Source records
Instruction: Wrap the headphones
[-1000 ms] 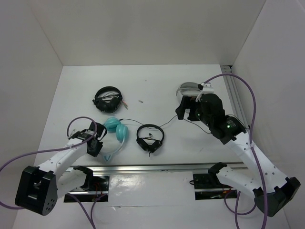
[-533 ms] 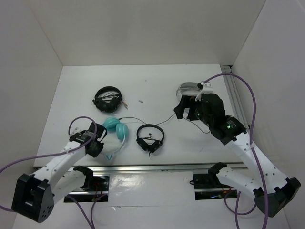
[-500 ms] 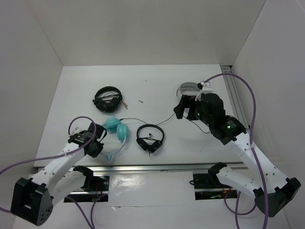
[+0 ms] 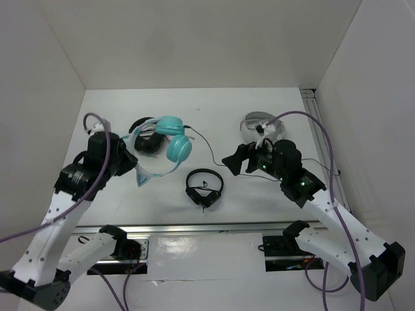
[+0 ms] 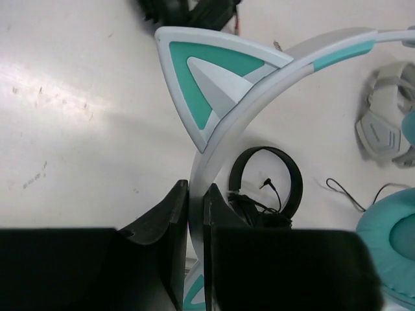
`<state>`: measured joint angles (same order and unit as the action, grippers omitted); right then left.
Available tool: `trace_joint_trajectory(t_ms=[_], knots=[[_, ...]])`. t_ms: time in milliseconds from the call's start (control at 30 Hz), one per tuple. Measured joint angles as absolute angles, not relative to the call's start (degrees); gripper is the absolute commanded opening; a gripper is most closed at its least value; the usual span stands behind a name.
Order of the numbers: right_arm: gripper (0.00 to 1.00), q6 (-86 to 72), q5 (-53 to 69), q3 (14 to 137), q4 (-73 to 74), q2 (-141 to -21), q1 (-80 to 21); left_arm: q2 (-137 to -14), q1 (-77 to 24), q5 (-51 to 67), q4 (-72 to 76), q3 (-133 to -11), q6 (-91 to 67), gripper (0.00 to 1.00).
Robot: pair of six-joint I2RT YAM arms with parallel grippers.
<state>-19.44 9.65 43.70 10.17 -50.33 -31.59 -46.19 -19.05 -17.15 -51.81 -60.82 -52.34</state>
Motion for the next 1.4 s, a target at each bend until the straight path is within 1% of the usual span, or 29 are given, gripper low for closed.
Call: trace_joint_trajectory(t_ms=[133, 233, 367, 400, 467, 533, 633, 667, 733, 767, 900, 967, 1000, 1067, 1100, 1167, 1300, 1400], knots=[[1.0, -15.9, 14.9, 40.1, 2.4, -44.5, -32.8, -57.1, -19.3, -13.1, -50.4, -69.3, -44.5, 0.0], [1.0, -14.3, 17.3, 39.7, -2.5, -44.2, -33.0, -63.6, -19.4, -10.9, -51.2, -74.3, -40.8, 0.0], [1.0, -12.9, 18.6, 37.3, -8.9, -46.3, -33.1, -67.0, -19.5, -8.2, -53.4, -81.7, -37.8, 0.0], [0.98, -12.7, 18.4, 36.2, -10.0, -47.0, -33.1, -67.1, -19.5, -7.5, -53.6, -83.6, -37.3, 0.0], [0.91, -12.4, 18.1, 34.3, -11.0, -48.5, -33.1, -67.0, -19.5, -6.4, -53.7, -86.5, -36.5, 0.0], [0.79, -12.4, 17.7, 32.9, -12.6, -49.4, -33.1, -66.9, -19.5, -5.1, -53.5, -88.3, -36.1, 0.0], [0.66, -12.3, 16.4, 30.5, -17.2, -49.6, -33.1, -66.8, -19.5, -3.0, -53.8, -88.9, -35.9, 0.0], [0.6, -12.3, 15.8, 29.7, -18.5, -49.6, -33.1, -66.8, -19.5, -2.3, -54.3, -88.9, -35.9, 0.0], [0.44, -12.2, 14.7, 28.4, -21.4, -50.2, -33.1, -66.9, -19.5, -1.3, -55.0, -88.8, -35.9, 0.0], [0.39, -12.0, 14.2, 27.9, -22.7, -50.7, -33.1, -66.9, -19.5, -0.9, -55.3, -88.8, -35.9, 0.0], [0.39, -12.1, 12.9, 26.0, -26.3, -52.8, -33.1, -66.9, -19.6, -0.4, -55.9, -88.9, -36.3, 0.0], [0.36, -12.1, 12.5, 24.4, -27.9, -53.1, -33.1, -67.0, -19.6, -0.6, -56.3, -89.1, -36.4, 0.0], [0.32, -12.2, 12.3, 23.5, -28.5, -53.1, -33.1, -67.0, -19.6, -0.8, -56.7, -89.6, -36.6, 0.0], [0.14, -12.3, 11.8, 22.4, -29.5, -53.1, -33.1, -67.1, -19.6, -1.1, -57.3, -90.4, -37.2, 0.0], [0.13, -12.4, 11.4, 21.9, -30.1, -53.1, -33.1, -67.1, -19.6, -1.2, -57.5, -91.0, -37.6, 0.0], [0.0, -12.4, 10.7, 21.7, -31.0, -53.6, -33.1, -67.2, -19.6, -1.4, -57.5, -92.1, -38.0, 0.0], [0.0, -12.8, 8.3, 21.7, -31.6, -54.6, -33.1, -67.6, -19.6, -2.2, -57.6, -93.4, -37.9, 0.0], [0.0, -12.8, 4.8, 22.2, -29.3, -53.4, -33.1, -68.1, -19.7, -5.0, -57.8, -93.4, -37.7, 0.0]])
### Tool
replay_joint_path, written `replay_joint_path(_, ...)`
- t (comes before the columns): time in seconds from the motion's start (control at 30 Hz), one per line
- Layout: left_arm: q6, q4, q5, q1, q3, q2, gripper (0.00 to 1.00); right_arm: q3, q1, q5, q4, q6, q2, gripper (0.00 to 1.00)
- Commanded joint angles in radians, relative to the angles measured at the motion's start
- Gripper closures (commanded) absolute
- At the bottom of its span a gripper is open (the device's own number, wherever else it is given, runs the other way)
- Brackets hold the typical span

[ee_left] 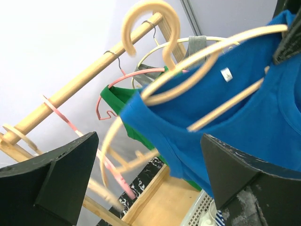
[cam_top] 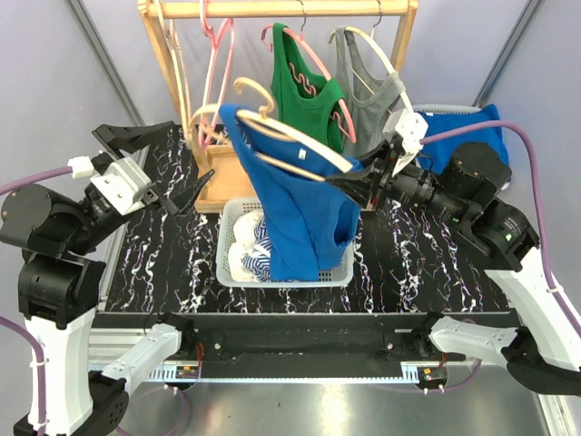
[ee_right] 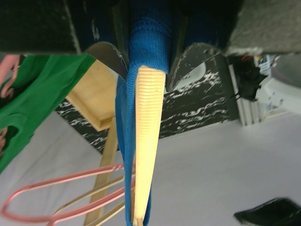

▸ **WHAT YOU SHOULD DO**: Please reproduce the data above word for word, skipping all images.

▸ **REPLY TO THE EXERCISE**:
Instruction: Wrap the headphones
[-1000 ms] 
[-533 ms] 
[-500 ms] 
[+0 ms] 
[+0 ms] 
`<state>`: measured joint angles (same order and unit as the action, grippers omitted); right then left.
Available tool: `trace_joint_trajectory(t_ms=[_], knots=[[_, ...]])`. t_ms: time in milliseconds from the call's start (control at 30 Hz), one per tuple. Measured joint angles as absolute angles, not relative to the call's start (degrees); gripper is the absolute commanded opening; a gripper is most closed at its least value; the usual span stands behind a name.
Order of the numbers: right_arm: gripper (0.00 to 1.00), q6 (-86 to 72), q5 (-53 to 69), q3 (14 to 137), q4 (-73 to 74), q2 (-141 to -21), q1 (-80 to 21); left_arm: q2 (-137 to -14), q1 (-77 to 24), q5 (-51 to 67), q4 (-72 to 76), q3 (-133 to -11), q6 (-91 to 67), gripper (0.00 to 1.00).
Robot: pair of six-joint I2RT YAM arms with parallel grippers.
<state>-19.44 9.65 43.70 10.17 -50.33 -31.59 -46.19 -19.05 -17.15 -51.81 -60.82 -52.34</state>
Motion for the next 1.4 s, a target at each bend until the straight path is within 1% of the usual span, or 29 are given, gripper low for closed.
Call: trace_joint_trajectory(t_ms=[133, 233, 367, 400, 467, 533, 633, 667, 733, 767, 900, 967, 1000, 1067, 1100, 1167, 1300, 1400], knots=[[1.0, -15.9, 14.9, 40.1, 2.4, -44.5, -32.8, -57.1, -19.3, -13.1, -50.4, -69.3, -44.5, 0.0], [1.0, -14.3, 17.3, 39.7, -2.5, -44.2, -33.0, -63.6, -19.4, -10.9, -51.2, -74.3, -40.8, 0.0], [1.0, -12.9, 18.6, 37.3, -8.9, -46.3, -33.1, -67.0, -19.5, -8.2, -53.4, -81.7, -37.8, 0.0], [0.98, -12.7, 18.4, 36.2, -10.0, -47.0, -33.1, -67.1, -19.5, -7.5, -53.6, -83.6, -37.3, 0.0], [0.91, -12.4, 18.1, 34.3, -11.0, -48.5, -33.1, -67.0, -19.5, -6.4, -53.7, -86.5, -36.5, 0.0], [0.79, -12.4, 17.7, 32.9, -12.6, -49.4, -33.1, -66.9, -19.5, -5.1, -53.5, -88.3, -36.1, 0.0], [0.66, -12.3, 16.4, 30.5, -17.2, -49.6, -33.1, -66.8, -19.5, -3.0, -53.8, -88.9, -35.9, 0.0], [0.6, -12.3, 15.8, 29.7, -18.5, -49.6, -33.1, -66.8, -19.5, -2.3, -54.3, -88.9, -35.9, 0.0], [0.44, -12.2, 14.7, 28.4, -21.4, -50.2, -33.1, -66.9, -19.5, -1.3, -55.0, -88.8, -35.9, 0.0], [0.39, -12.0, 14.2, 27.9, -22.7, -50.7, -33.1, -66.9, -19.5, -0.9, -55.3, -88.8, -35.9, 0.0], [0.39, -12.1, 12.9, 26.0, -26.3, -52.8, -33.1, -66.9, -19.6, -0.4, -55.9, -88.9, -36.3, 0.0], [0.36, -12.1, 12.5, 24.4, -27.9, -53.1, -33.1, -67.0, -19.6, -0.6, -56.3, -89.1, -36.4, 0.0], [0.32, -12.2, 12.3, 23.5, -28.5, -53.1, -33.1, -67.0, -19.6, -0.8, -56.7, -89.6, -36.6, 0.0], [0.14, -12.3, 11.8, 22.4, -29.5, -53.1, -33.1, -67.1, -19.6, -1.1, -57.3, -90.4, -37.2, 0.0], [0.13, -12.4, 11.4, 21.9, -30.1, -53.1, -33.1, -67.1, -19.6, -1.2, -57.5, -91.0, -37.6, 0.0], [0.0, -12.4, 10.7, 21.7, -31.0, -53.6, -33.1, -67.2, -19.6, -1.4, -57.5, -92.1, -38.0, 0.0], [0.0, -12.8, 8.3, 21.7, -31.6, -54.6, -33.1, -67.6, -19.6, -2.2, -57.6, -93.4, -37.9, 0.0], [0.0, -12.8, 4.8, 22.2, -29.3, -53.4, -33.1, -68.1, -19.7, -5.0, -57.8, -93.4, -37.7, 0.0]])
### Tool
replay_joint_path, written `replay_joint_path(_, ...)`
- t (comes before the columns): time in seconds from the motion's start (control at 30 Hz), one per line
- Layout: left_arm: q6, q4, q5, q1, q3, q2, gripper (0.00 to 1.00); right_arm: q3, q1, q5, q4, q6, q2, gripper (0.00 to 1.00)
- Commanded joint angles in radians, relative to the angles measured at the motion's start
- Gripper closures (commanded) absolute
- At the bottom of its span a gripper is open (the device's own number, wherever else it is given, runs the other way)
- Brackets hold the typical span

[ee_left] 
[cam_top] 
[ee_right] 

This answer leaves nothing further to address.